TASK BRIEF:
Output a character-exact copy of the data, images removed.

DATA EXTRACT:
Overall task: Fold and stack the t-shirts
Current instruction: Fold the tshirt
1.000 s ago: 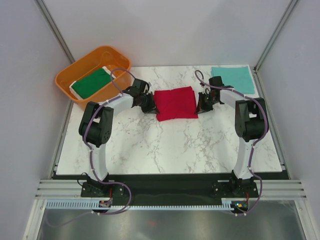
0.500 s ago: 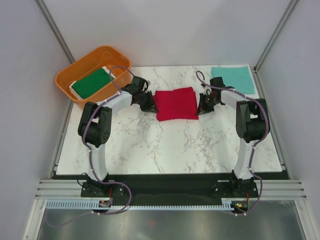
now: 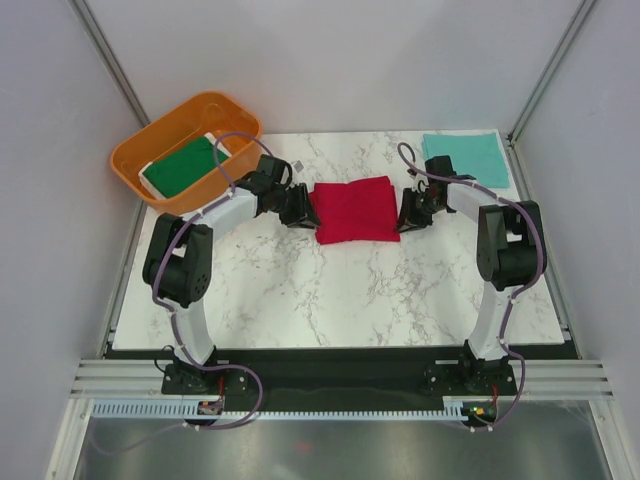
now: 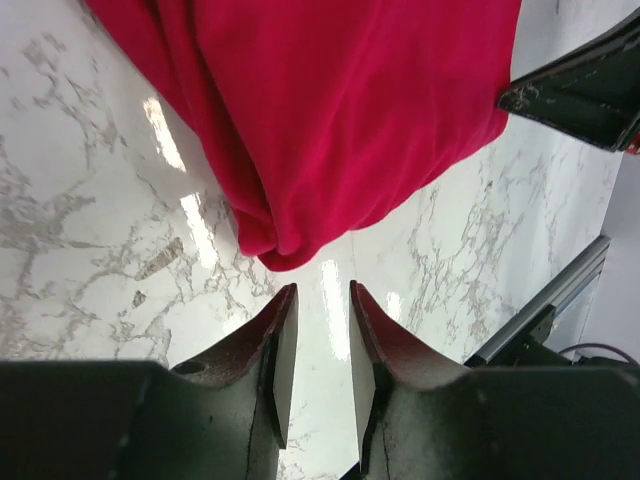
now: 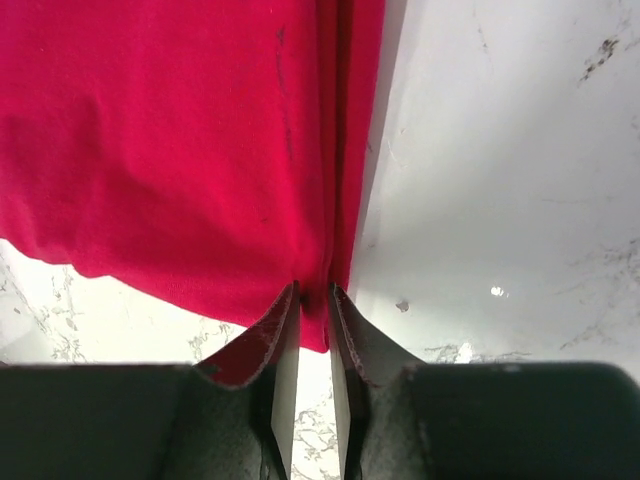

EXERCISE RESPONSE:
Overall task: Fold and stack the t-shirts
Current instruction: Fold the tshirt
1.000 s ago: 
0.500 s ago: 
now: 
now: 
now: 

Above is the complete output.